_Exercise prompt_.
All lines in the records below that hold "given" are to be shown.

_Entries taken from a collection_.

################

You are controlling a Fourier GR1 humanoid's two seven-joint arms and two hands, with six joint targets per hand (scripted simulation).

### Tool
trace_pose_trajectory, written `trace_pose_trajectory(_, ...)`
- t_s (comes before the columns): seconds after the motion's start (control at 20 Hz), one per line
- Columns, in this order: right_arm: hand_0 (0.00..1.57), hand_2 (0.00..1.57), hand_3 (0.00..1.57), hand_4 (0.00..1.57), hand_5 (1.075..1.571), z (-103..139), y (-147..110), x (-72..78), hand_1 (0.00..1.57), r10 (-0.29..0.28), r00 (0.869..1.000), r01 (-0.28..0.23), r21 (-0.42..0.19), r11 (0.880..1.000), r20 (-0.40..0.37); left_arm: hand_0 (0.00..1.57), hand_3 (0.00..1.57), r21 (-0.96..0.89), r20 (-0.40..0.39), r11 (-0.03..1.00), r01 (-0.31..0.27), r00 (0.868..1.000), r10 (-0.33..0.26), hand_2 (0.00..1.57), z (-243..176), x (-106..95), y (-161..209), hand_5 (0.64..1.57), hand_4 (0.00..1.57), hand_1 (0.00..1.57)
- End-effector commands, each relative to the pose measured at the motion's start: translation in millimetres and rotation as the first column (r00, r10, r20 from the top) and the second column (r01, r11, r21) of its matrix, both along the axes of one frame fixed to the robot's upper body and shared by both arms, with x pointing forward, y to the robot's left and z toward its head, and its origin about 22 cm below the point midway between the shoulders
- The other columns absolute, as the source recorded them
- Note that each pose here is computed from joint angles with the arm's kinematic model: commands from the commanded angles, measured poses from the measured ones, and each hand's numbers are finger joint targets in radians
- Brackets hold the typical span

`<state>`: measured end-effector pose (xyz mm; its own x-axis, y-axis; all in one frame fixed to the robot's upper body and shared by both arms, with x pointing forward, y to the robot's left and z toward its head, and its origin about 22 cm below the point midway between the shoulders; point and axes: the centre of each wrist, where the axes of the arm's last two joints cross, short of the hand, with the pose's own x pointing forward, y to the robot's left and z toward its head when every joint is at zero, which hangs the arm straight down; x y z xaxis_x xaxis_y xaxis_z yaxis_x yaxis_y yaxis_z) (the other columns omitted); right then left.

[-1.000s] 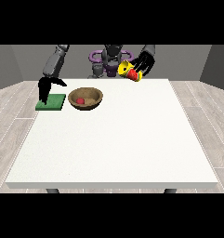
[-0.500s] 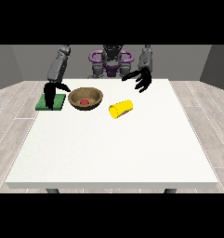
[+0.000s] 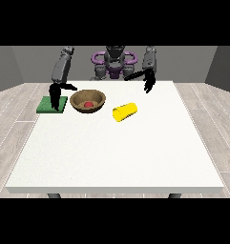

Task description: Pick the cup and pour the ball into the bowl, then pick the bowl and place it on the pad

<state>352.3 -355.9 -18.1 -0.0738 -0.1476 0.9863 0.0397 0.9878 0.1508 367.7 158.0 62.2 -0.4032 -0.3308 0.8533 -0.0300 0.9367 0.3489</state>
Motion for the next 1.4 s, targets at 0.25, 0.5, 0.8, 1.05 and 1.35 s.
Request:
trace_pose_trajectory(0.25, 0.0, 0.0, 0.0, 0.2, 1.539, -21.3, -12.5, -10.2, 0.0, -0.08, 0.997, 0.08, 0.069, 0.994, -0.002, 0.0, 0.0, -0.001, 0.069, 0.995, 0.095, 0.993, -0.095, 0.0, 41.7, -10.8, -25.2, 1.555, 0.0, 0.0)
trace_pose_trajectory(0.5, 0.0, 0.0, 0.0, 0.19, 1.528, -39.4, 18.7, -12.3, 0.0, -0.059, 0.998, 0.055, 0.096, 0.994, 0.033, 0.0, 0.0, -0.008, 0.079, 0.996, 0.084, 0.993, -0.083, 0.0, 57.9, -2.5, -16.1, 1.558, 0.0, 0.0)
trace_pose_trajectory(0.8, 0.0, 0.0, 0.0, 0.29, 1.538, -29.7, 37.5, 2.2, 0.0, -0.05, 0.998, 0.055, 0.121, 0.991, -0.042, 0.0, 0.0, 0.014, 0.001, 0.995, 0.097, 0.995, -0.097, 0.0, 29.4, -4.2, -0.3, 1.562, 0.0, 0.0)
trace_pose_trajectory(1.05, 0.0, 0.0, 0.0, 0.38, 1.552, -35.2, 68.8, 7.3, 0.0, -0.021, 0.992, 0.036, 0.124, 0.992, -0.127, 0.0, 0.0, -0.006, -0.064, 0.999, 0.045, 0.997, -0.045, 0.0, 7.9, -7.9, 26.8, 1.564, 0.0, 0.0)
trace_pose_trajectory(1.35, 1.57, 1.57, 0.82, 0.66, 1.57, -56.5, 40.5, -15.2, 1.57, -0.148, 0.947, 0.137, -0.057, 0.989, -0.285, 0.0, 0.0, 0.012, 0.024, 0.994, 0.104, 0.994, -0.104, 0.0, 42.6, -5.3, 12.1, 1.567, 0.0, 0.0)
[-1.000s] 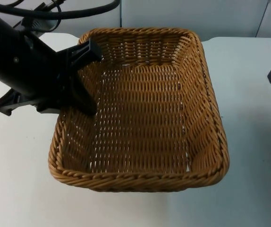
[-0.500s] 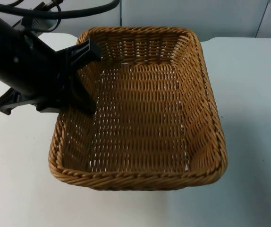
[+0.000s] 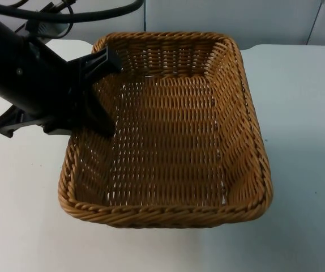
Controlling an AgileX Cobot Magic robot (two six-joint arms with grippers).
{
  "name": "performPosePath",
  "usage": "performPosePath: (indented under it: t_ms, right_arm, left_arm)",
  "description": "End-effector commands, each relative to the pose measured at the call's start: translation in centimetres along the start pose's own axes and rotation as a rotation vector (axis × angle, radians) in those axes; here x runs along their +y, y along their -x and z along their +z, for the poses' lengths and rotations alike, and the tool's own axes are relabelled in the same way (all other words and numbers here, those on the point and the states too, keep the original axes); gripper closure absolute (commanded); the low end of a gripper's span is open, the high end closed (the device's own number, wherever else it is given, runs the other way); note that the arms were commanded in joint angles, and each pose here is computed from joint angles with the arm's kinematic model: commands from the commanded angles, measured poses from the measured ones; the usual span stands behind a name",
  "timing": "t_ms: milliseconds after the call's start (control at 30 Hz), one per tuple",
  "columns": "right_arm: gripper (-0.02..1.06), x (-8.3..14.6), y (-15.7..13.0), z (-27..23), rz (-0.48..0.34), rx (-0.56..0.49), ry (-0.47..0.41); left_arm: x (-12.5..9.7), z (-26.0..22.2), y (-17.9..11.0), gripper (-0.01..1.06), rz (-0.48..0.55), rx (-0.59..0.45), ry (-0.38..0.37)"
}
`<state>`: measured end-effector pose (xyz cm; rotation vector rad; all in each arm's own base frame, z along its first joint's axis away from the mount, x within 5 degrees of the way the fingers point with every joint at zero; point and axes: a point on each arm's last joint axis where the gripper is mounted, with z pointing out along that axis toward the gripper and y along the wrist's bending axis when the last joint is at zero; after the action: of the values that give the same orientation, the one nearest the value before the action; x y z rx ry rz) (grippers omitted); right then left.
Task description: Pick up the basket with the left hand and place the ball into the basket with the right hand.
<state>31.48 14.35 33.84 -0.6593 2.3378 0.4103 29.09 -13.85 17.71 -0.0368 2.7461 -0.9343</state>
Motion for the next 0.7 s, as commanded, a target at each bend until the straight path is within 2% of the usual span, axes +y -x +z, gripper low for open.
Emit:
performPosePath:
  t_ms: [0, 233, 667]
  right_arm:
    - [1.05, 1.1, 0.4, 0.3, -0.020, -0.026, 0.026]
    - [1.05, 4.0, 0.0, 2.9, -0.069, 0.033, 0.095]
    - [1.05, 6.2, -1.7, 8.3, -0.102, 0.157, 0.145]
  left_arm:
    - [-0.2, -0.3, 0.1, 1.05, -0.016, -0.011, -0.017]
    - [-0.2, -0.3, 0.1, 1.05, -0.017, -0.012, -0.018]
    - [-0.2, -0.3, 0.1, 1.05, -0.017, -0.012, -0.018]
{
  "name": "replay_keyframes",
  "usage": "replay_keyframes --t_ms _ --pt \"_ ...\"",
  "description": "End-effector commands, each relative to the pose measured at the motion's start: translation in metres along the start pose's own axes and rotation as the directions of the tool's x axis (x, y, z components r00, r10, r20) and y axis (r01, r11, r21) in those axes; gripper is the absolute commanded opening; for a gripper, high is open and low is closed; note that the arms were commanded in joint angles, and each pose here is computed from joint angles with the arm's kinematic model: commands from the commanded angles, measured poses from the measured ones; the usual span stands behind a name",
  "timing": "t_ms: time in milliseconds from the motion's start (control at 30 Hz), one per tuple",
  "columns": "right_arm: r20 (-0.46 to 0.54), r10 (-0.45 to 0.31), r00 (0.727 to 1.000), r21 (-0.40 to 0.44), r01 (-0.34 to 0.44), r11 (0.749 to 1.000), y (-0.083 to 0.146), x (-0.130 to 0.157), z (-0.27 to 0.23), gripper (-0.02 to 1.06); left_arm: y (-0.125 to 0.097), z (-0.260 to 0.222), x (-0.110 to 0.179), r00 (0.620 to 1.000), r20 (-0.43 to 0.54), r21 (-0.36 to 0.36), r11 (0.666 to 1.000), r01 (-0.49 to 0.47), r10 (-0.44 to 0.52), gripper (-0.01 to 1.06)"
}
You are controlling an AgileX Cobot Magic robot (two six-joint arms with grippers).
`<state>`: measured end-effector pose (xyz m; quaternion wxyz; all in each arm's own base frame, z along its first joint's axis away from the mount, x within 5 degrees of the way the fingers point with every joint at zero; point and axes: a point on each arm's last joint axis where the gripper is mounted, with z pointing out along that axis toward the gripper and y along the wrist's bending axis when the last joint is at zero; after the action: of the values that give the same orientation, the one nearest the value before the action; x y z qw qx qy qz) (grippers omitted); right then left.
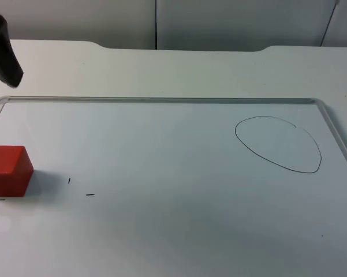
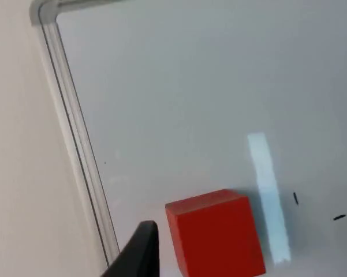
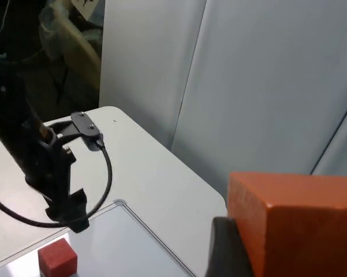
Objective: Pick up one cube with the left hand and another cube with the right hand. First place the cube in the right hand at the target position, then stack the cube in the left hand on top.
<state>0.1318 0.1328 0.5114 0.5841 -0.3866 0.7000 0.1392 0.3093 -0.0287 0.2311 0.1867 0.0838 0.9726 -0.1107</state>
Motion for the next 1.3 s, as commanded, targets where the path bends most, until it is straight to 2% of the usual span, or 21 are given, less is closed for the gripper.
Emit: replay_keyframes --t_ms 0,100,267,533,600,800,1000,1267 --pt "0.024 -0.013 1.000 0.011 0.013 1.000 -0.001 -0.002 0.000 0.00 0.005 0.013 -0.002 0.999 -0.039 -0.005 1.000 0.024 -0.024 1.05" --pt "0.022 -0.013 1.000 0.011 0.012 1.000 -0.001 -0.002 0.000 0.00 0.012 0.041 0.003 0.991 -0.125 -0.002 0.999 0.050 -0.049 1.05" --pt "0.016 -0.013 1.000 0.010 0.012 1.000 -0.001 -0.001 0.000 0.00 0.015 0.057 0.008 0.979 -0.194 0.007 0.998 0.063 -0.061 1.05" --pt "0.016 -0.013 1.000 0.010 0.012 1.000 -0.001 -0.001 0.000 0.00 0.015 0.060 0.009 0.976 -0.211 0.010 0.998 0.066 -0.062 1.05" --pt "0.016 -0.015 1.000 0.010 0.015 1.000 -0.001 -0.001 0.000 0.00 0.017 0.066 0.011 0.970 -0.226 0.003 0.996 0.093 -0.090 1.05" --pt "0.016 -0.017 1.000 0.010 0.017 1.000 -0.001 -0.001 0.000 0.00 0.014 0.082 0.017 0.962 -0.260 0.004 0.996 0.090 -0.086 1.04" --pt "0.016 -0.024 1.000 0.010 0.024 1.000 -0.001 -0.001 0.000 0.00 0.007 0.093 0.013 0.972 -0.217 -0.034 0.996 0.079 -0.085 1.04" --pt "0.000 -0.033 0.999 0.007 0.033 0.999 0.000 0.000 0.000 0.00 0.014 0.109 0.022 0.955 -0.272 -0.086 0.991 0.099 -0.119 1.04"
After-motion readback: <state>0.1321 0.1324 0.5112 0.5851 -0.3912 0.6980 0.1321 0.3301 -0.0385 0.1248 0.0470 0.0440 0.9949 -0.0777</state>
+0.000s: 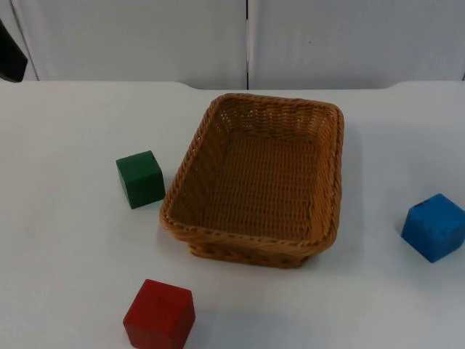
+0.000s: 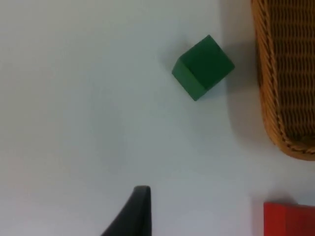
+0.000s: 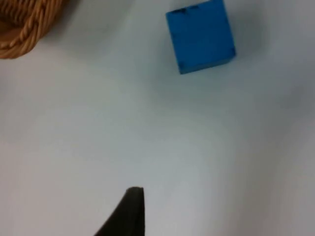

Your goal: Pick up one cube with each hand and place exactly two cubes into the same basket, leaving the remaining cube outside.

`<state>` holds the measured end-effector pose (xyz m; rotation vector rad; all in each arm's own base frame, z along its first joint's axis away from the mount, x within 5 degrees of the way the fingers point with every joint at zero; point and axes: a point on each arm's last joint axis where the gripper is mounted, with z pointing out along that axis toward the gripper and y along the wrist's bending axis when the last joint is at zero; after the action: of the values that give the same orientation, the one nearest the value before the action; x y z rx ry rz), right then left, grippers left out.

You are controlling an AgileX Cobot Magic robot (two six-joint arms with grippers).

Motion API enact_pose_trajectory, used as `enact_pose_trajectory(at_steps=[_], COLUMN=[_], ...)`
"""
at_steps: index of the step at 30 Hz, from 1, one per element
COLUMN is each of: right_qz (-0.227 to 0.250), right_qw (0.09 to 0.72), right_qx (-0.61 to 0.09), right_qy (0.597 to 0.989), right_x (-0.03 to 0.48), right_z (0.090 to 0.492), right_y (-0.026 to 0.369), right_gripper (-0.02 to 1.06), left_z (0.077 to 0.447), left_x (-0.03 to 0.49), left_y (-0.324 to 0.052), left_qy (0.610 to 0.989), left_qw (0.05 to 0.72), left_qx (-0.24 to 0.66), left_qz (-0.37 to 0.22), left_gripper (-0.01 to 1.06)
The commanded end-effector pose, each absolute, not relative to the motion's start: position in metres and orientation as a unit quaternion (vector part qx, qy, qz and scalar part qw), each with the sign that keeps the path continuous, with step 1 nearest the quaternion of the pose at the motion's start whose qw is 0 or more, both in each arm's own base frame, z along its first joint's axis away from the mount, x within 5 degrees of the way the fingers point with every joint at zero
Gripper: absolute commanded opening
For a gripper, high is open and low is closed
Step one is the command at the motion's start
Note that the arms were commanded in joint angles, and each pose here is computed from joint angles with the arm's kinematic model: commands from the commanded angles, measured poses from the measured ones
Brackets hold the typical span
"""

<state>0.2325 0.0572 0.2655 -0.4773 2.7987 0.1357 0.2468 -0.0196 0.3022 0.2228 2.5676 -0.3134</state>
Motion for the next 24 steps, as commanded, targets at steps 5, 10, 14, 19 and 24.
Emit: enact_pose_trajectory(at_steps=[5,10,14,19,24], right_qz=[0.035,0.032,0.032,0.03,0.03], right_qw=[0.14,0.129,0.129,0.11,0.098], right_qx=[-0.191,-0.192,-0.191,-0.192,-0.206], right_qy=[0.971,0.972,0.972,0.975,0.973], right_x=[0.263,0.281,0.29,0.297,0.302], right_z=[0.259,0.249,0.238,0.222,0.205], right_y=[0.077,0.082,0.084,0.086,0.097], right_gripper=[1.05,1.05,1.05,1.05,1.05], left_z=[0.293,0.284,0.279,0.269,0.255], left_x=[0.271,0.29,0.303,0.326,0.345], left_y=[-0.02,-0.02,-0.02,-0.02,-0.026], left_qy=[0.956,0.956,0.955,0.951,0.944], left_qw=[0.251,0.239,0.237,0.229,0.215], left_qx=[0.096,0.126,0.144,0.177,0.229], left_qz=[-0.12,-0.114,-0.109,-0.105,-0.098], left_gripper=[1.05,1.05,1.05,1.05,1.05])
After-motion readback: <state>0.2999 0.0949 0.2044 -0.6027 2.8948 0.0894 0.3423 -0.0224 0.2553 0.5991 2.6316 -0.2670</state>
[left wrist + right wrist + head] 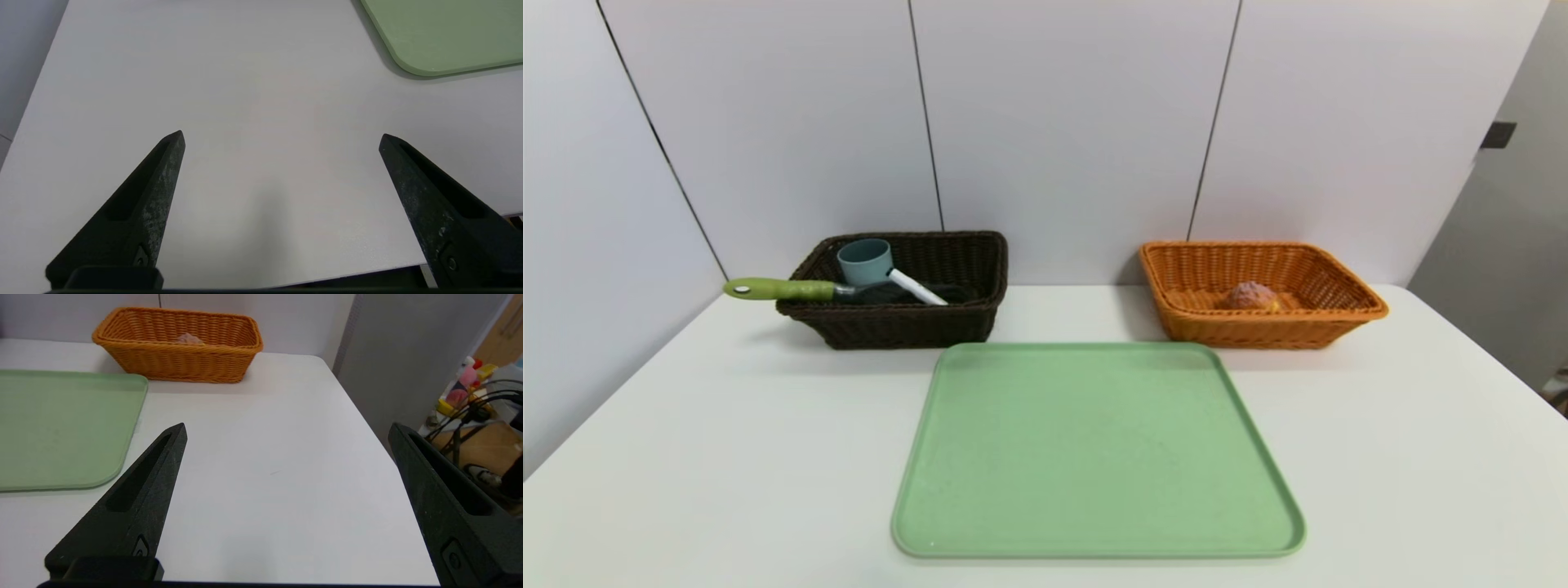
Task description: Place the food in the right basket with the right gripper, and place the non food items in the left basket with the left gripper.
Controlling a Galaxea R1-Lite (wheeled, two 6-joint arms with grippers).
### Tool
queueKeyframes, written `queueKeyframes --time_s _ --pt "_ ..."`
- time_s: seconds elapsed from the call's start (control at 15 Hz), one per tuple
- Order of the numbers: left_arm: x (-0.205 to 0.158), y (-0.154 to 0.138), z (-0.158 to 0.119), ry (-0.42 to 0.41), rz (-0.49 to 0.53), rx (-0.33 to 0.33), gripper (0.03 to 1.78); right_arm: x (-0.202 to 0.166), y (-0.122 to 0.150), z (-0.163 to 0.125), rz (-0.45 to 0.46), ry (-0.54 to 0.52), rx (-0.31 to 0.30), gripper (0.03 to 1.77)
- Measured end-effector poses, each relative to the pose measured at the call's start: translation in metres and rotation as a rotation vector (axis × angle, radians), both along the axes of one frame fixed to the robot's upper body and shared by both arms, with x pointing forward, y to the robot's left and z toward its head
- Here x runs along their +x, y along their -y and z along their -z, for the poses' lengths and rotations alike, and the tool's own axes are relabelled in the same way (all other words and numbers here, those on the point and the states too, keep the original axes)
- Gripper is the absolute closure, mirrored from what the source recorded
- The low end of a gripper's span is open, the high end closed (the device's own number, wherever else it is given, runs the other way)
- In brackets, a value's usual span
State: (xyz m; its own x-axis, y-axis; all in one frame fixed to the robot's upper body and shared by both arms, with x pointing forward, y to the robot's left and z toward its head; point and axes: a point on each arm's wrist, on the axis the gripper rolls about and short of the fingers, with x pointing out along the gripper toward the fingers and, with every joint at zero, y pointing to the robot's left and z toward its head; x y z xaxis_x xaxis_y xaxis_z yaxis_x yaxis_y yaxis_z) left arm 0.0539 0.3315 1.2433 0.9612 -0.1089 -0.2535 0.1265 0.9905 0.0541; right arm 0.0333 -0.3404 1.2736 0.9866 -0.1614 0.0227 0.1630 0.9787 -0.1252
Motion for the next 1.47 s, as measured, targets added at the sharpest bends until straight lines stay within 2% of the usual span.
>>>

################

_Reply to the task_.
  "description": "End-effector commands, each relative to the pose measured at the call's start: translation in centimetres along the start pose's own axes and rotation as a rotation vector (axis × angle, radians) in those axes; here x runs along their +y, y along their -x and z along their +z, for the poses' lengths and rotations alike, and the tool's own axes are relabelled in the same way (all other words and numbers here, those on the point and the states too, keep the original axes); gripper closure absolute (commanded); the low end of a gripper's span is open, the high end closed (the device's own number, wherever else it is given, runs the other way); note that the arms were commanded in joint angles, and each pose here is computed from joint angles with the arm's kinematic model: commands from the commanded angles, measured poses from the measured ones; the usual span stands behind a name",
Motion for the next 1.3 s, as commanded, targets where the path bends most, until it is straight to 2% of the usual span, or 21 are given, less is closed for the gripper.
- The low end of a gripper's span is open, the high end closed (the device's own number, wherever else it is given, runs the other way)

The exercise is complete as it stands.